#### DIRECTIONS:
Taking the listing below, restate word for word each line from the line with "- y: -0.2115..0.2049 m" to the line with "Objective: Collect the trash", ends included, and stop there.
═══ DATASET RECORDS
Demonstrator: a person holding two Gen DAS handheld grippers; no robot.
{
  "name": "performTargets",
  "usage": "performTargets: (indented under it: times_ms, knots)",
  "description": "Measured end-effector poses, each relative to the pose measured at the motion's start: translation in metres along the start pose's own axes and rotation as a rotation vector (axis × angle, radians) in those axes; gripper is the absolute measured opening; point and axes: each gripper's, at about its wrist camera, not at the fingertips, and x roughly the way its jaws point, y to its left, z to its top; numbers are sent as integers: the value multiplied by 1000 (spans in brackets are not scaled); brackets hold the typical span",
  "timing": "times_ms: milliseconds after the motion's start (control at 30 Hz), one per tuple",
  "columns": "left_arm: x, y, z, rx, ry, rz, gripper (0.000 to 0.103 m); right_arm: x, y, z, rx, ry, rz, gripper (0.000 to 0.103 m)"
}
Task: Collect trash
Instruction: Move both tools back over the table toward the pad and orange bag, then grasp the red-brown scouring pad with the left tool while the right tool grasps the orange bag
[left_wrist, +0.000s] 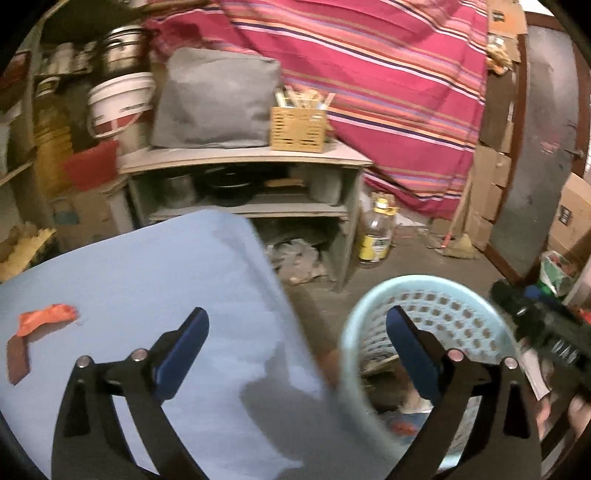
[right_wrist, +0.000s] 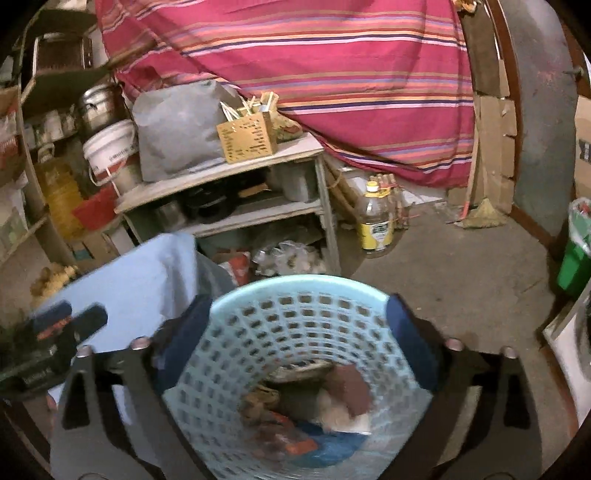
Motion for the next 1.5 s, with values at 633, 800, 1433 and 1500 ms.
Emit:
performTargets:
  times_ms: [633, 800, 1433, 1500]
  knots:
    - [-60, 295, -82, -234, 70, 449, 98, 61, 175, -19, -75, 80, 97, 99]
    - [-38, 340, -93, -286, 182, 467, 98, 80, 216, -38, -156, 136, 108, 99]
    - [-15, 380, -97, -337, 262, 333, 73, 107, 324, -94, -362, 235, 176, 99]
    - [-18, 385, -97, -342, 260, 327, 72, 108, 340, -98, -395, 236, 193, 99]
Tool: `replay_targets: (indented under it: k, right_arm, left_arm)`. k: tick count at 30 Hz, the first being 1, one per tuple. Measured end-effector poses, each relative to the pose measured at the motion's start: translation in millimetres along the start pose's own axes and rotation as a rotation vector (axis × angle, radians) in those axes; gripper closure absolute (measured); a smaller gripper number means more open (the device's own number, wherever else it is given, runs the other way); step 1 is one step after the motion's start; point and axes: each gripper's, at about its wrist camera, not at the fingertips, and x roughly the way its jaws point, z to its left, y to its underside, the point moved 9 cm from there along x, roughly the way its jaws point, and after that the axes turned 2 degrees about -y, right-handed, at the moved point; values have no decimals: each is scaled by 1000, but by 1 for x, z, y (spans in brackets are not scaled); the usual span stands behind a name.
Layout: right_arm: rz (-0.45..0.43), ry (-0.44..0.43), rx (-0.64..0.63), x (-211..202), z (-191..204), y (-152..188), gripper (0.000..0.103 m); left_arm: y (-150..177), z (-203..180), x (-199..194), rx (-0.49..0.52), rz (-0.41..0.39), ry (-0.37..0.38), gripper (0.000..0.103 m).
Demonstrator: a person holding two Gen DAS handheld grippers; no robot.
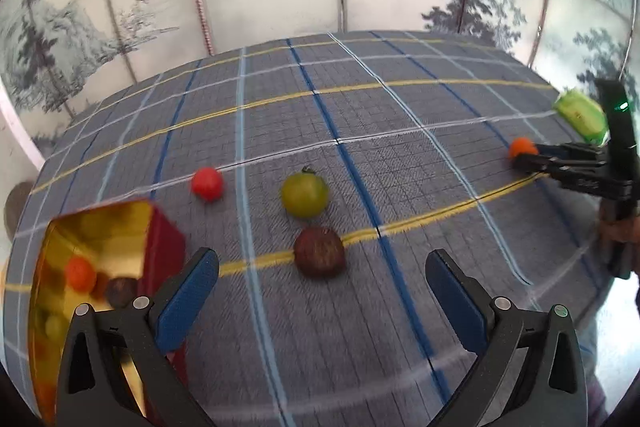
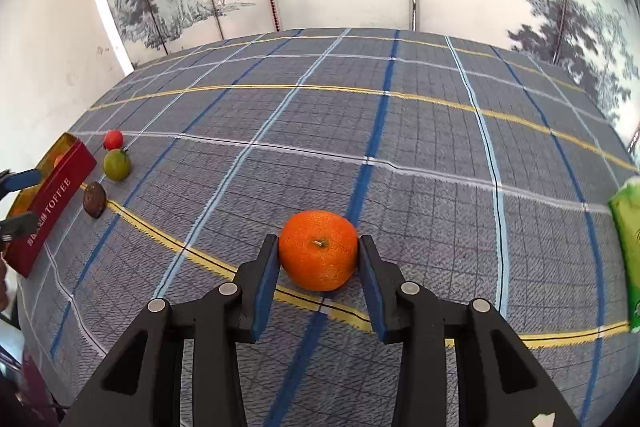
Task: Organize fruits
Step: 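Grasp a tangerine with the right gripper while the left grasps a dark brown fruit, then carry the dark brown fruit into the tin and open the left gripper while the right holds the tangerine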
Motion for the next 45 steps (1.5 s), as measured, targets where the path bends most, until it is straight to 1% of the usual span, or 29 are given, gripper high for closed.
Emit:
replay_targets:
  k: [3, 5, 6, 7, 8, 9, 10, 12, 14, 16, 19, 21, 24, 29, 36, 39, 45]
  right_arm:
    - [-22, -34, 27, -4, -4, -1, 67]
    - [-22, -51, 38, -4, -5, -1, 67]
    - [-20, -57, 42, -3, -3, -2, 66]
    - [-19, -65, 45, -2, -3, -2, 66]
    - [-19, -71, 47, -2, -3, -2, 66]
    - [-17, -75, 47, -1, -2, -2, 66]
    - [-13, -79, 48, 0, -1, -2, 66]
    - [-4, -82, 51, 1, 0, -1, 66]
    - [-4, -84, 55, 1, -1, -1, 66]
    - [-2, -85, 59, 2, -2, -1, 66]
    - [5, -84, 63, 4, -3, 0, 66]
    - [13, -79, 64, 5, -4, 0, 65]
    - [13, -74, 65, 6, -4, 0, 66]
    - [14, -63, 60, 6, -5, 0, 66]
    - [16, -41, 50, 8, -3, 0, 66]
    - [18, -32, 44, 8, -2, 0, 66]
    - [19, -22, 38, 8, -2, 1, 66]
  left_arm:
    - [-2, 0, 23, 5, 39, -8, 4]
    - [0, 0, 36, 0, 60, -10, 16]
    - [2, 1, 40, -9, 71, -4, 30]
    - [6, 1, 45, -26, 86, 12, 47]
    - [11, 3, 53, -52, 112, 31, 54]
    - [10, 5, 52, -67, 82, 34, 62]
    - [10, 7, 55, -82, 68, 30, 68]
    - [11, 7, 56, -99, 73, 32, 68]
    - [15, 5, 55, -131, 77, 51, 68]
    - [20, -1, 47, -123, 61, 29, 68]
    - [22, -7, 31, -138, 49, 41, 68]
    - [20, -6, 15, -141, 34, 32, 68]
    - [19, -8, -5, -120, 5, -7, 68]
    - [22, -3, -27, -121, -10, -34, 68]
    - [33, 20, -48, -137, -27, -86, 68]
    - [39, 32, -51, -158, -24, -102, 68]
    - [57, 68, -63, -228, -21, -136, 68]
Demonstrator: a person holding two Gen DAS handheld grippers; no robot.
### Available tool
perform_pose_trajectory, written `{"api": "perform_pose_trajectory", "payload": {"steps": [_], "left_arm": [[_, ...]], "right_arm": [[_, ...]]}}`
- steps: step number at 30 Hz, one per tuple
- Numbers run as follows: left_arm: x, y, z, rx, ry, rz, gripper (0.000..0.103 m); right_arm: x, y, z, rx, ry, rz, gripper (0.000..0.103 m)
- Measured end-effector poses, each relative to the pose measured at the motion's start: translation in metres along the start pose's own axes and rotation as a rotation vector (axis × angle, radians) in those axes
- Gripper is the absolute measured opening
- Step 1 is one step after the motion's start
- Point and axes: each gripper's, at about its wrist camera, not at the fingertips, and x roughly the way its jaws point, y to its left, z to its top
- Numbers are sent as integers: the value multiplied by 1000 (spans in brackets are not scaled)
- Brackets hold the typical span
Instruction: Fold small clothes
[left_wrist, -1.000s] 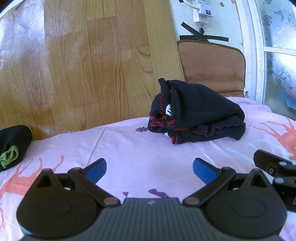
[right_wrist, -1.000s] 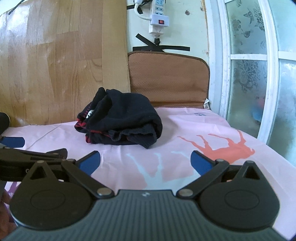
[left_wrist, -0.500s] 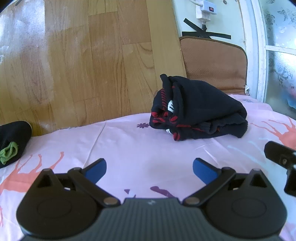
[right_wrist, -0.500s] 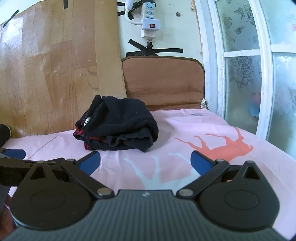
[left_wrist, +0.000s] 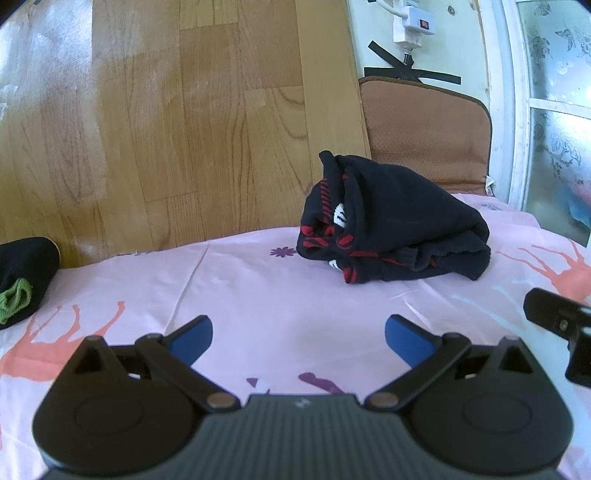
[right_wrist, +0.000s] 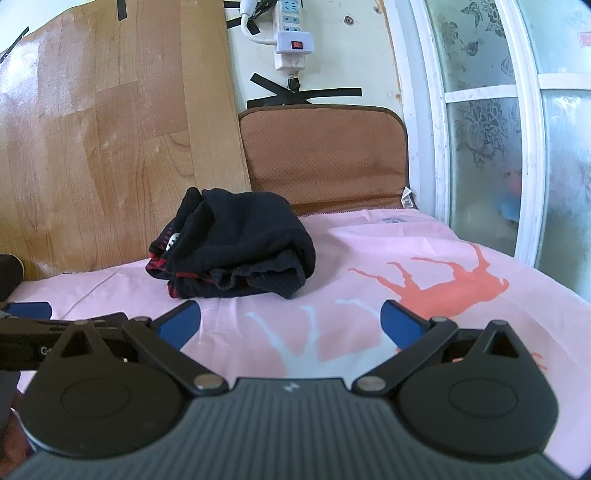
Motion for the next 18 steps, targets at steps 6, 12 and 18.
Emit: {"api": "perform_pose_trajectory", "payload": {"steps": [6, 12, 18], "left_arm": [[0, 0, 0, 1, 4, -1, 103], [1, -1, 0, 7, 5, 0, 103], [1, 1, 0, 0, 6, 7, 103]], "right_arm": [[1, -1, 0, 4, 3, 5, 103], [2, -1, 0, 7, 8, 9, 103], [1, 0, 0, 8, 8, 7, 103]]}}
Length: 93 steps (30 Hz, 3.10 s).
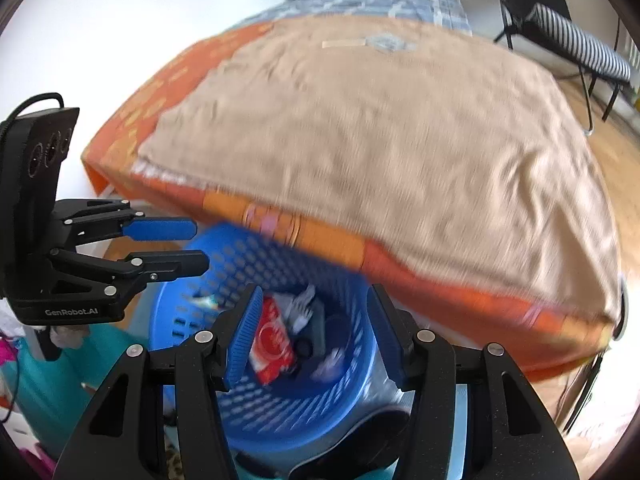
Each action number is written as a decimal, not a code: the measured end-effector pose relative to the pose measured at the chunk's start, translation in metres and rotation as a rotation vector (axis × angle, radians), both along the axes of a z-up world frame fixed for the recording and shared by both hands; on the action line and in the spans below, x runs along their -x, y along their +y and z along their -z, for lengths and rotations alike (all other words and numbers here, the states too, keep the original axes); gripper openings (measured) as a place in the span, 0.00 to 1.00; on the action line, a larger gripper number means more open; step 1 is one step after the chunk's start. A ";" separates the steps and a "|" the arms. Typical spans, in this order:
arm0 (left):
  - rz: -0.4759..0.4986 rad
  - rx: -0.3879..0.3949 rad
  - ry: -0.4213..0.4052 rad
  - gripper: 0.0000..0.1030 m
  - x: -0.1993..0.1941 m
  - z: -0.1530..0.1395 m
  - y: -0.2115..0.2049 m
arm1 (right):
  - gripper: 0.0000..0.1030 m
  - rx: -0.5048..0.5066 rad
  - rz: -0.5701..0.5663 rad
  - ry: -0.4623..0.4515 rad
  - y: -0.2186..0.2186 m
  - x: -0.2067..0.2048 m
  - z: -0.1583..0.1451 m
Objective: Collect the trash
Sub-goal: 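Move both open tools back over the cotton swab and sachet, then grasp the cotton swab with the left tool while the right tool grasps the white sachet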
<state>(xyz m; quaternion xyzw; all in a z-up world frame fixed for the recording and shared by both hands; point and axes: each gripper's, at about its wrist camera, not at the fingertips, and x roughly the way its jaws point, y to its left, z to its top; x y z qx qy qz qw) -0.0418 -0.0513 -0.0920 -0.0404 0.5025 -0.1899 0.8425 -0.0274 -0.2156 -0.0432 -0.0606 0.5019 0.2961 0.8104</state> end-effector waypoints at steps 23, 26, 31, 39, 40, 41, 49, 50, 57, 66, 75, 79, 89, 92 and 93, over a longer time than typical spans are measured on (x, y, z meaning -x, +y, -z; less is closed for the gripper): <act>0.015 -0.106 -0.143 0.37 -0.194 -0.059 0.057 | 0.75 -0.084 0.000 -0.104 0.011 -0.204 -0.055; 0.030 -0.122 -0.133 0.37 -0.223 -0.051 0.059 | 0.75 -0.045 -0.053 -0.112 0.023 -0.231 -0.044; 0.047 -0.154 -0.106 0.37 -0.274 -0.032 0.067 | 0.75 -0.006 -0.118 -0.088 0.043 -0.271 -0.025; 0.143 -0.283 0.005 0.37 -0.338 0.001 0.065 | 0.75 0.076 -0.225 -0.068 0.075 -0.313 0.002; 0.151 -0.291 0.016 0.37 -0.342 0.003 0.065 | 0.75 0.080 -0.230 -0.068 0.077 -0.316 0.004; 0.156 -0.294 0.022 0.37 -0.348 0.005 0.065 | 0.75 0.083 -0.235 -0.066 0.080 -0.320 0.007; 0.196 -0.241 0.104 0.36 -0.368 0.018 0.061 | 0.75 0.083 -0.293 -0.067 0.097 -0.340 0.022; 0.199 -0.238 0.109 0.36 -0.369 0.021 0.060 | 0.75 0.082 -0.299 -0.071 0.098 -0.341 0.023; 0.156 -0.239 0.094 0.09 -0.374 0.029 0.059 | 0.75 0.075 -0.290 -0.050 0.106 -0.354 0.036; 0.131 -0.247 0.062 0.05 -0.371 0.029 0.065 | 0.77 0.123 -0.273 -0.053 0.118 -0.360 0.049; 0.105 -0.238 0.054 0.04 -0.369 0.026 0.073 | 0.77 0.164 -0.263 -0.045 0.126 -0.362 0.050; 0.118 -0.255 0.073 0.04 -0.372 0.028 0.070 | 0.65 0.178 -0.261 -0.042 0.126 -0.361 0.048; 0.077 -0.248 0.055 0.00 -0.378 0.031 0.066 | 0.61 0.149 -0.242 -0.013 0.118 -0.365 0.047; 0.065 -0.231 0.047 0.00 -0.374 0.028 0.069 | 0.60 0.160 -0.239 -0.033 0.120 -0.361 0.047; 0.062 -0.227 0.047 0.00 -0.373 0.027 0.070 | 0.60 0.156 -0.230 -0.033 0.119 -0.361 0.046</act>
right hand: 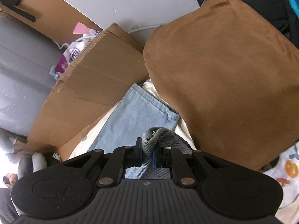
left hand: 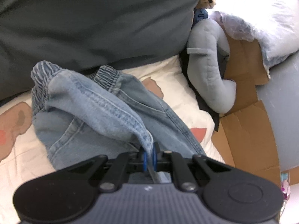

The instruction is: Fold clothes

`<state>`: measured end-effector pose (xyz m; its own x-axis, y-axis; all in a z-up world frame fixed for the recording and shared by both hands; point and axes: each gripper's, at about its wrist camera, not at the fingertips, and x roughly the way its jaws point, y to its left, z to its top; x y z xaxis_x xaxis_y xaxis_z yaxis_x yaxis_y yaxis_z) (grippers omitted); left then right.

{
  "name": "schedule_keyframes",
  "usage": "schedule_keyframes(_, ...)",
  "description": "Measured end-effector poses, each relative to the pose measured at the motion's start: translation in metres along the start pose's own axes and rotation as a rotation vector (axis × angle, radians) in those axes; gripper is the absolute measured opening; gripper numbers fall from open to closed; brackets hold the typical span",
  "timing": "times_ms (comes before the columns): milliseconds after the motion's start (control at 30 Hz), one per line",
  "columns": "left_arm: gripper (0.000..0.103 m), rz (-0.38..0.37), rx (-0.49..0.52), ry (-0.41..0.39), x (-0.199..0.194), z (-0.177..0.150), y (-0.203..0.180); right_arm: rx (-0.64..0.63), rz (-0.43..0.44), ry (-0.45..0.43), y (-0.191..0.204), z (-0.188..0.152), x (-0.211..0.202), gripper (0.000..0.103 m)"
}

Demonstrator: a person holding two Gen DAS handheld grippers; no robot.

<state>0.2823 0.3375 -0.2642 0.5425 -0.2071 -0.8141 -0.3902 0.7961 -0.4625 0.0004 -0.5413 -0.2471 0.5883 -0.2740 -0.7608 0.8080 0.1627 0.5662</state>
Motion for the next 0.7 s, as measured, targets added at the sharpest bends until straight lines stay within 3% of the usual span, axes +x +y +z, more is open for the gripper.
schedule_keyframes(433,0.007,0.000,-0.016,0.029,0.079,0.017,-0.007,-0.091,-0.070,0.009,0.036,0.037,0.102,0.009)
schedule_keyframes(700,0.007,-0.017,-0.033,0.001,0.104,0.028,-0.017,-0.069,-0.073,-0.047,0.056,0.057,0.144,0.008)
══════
#### TASK ANSWER:
  - y: -0.2115..0.2049 m
arm1 (right):
  - gripper: 0.0000..0.1030 m
  - rx: -0.5048..0.5066 rad
  - rz: -0.5701..0.5663 rad
  - ry: -0.4623..0.4515 rad
  - y: -0.2186..0.2186 m
  - x: -0.2067..0.2048 m
  - z: -0.1583..0.1451 m
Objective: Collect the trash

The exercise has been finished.